Search the material below for the string "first" and list each line that holds it.

(Provided material)
○ ○ ○ ○ ○

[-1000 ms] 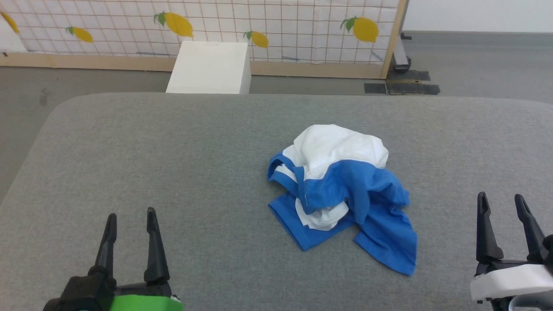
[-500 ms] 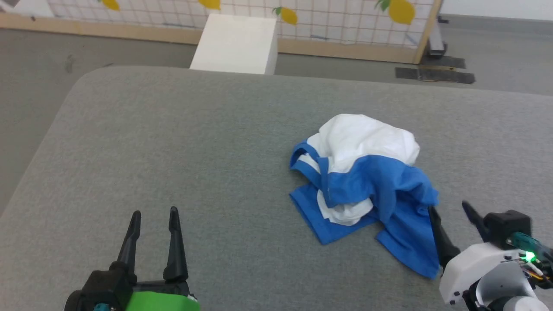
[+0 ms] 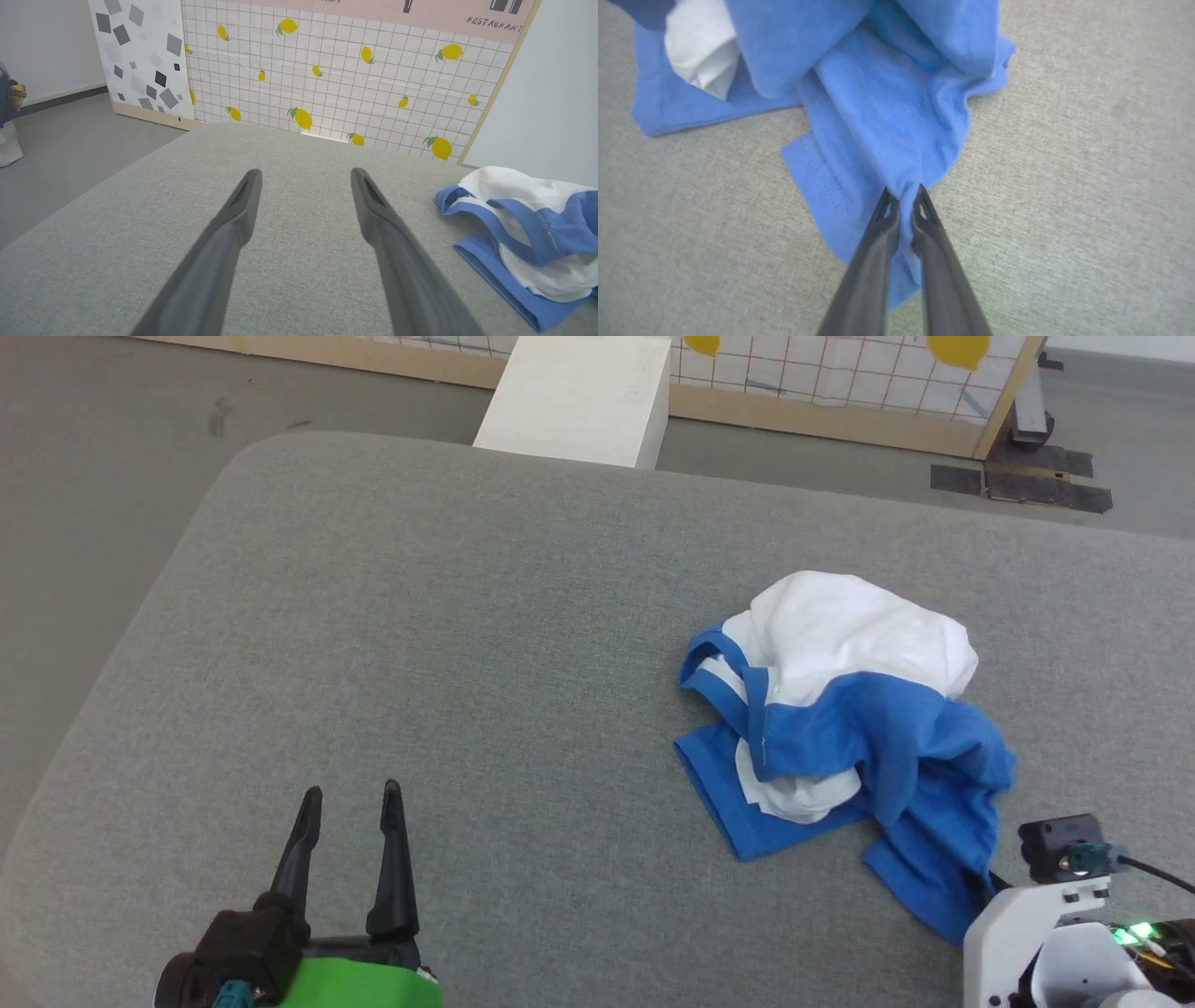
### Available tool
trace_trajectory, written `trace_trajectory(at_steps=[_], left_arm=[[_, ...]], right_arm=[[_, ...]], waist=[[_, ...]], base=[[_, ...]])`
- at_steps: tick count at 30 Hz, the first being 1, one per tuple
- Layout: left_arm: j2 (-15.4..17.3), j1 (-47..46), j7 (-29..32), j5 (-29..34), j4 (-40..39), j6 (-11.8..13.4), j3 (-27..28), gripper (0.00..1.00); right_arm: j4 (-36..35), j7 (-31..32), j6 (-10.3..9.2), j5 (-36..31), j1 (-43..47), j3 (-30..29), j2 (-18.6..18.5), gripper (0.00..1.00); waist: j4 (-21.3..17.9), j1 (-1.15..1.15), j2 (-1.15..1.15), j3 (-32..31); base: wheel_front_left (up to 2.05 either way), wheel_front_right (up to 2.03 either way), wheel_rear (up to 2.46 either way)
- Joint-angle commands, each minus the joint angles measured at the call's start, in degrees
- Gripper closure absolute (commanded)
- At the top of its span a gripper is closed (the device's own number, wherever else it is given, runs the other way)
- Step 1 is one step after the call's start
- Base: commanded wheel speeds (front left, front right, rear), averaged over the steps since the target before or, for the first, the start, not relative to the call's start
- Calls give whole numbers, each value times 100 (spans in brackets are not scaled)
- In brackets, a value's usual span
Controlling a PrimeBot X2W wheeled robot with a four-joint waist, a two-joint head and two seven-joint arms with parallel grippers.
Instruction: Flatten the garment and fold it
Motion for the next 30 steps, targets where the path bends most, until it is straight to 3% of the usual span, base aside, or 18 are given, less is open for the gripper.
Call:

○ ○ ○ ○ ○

(Response to the exercise)
- at_steps: tick count at 30 Hz, the first being 1, one per tuple
- Base: commanded wheel speeds (front left, front right, rear), averaged over the steps since the target before or, for the first, the start, not relative to the call's start

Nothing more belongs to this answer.